The Government's proposed changes to ensure New Zealanders are provided with safe, affordable and reliable drinking water, wastewater and stormwater network services will benefit Aucklanders to the tune of $1 billion a year over the next 30 years, while also helping neighbouring regions.
I have always said that this reform agenda is for the benefit of all households no matter where they live. There is nothing worse than being let down because you can't swim in your local beaches or rivers – worse still poor infrastructure slowing down much needed social infrastructure like public housing.
Auckland's water infrastructure needs significant investment to ensure the safety and security of drinking water, to clean up beaches and urban waterways and to improve resilience in the face of climate change.
Under Auckland Council's new 2021-31 Long Term Plan, the average household water bill will roughly double over the next decade.
Even with these hikes in water bills, significant investment in renewals of pipelines, treatment plant upgrades and additional capacity to support housing growth has been delayed.
Stormwater networks also require additional funding to renew infrastructure and to provide for housing growth and climate change.
Delayed investment means increased risk of leaks, pipe ruptures and sewage overflows, with the associated roadworks, contamination of popular swimming beaches and general disruption.
As part of the Auckland Council family, Watercare simply cannot borrow the amount needed to adequately maintain its infrastructure, meet future growth and improve resilience to drought and other risks. Being tied to Auckland Council's balance sheet does not help Watercare or the council to make secure long-term investments to improve the quality of life expectations of ratepayers – so I encourage the council to support the waters reform approach.

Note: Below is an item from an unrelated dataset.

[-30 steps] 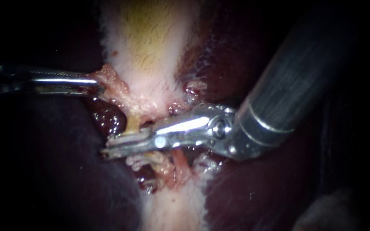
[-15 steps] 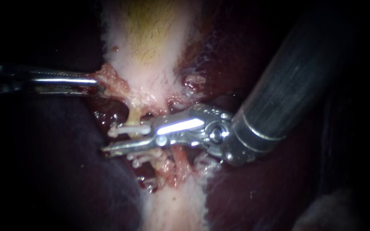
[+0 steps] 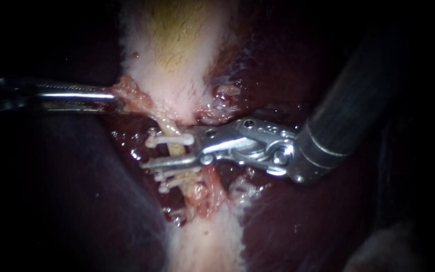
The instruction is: Going back third clip left tube
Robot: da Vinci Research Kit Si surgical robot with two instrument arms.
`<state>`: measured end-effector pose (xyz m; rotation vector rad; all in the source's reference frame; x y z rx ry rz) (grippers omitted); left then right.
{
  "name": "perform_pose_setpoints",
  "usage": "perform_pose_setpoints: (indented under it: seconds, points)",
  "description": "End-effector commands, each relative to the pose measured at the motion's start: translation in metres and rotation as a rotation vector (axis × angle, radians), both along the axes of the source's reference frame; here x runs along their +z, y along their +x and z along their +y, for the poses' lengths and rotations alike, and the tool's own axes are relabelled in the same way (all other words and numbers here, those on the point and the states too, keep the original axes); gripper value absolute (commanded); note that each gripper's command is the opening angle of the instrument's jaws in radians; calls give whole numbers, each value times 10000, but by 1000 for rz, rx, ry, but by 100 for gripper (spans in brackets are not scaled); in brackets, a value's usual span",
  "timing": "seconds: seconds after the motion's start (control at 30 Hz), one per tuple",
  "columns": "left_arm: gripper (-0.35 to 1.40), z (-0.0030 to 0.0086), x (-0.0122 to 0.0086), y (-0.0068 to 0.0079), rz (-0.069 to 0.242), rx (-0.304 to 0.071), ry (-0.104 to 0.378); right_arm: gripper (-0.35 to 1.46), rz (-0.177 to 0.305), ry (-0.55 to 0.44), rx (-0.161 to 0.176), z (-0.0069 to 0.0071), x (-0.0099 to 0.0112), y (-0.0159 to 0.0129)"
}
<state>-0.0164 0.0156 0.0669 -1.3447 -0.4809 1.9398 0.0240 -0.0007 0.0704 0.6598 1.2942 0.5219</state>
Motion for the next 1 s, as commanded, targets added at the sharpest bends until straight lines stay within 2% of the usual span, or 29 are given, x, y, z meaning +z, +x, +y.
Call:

Under the proposed reforms, Watercare would be able to lift its level of capital expenditure by about 50 per cent, delivering significant improvements in network performance, resilience and service reliability while keeping price increases for households to a more affordable level.
Such benefits are only possible by making significant changes to Watercare's governance arrangements, the separation of water assets and debt from Auckland Council, bringing together all three waters and introducing economic regulation.
Of course, the proposals are not without their challenges but we need to consider the widespread benefits not just to Auckland but to Northland also, which is a favourite holiday destination for city dwellers.
Aucklanders have benefited from significant upgrades to the Watercare network, improved service standards and lower charges than projected under Auckland's eight former councils.
More of these benefits can be expected under the proposed three waters reforms.
As to the issue of cross-subsidisation, the proposed entity boundaries take account of a bigger picture of interregional linkages to places like Northland. Alongside being a favoured holiday destination, Auckland and Northland regions share responsibility for the Kaipara moana catchment. And we should not forget that Aucklanders benefit directly from water supply drawn from the Waikato River.
Freeing Auckland Council from the requirement to borrow to fund water infrastructure would also mean it has more funding available for investment in other community assets like libraries, community centres and playgrounds.
While decisions on the reforms are yet to be finalised, the Government's proposal is to create a publicly-owned water services entity for Auckland and Northland that is financially independent of Auckland Council.
The proposed entity would have increased capacity to borrow and invest to meet Auckland's current and future needs, including better support for new housing. It would continue to be owned by and accountable to its community, with Auckland Council playing an active part in its governance.
At the same time, it would be subject to economic regulation to ensure it invests appropriately, operates efficiently and does not overcharge customers.
Auckland Council would continue to influence investment priorities, including where and how urban growth is provided for. Crucially, our proposals are designed to prevent future privatisation, which is a bottom line for this Government.
I remain open to discussing the proposals with the Mayor and Auckland Council to ensure
the citizens and ratepayers of Auckland do not miss out on the benefits the proposed reforms will bring.
• Nanaia Mahuta is the Local Government Minister.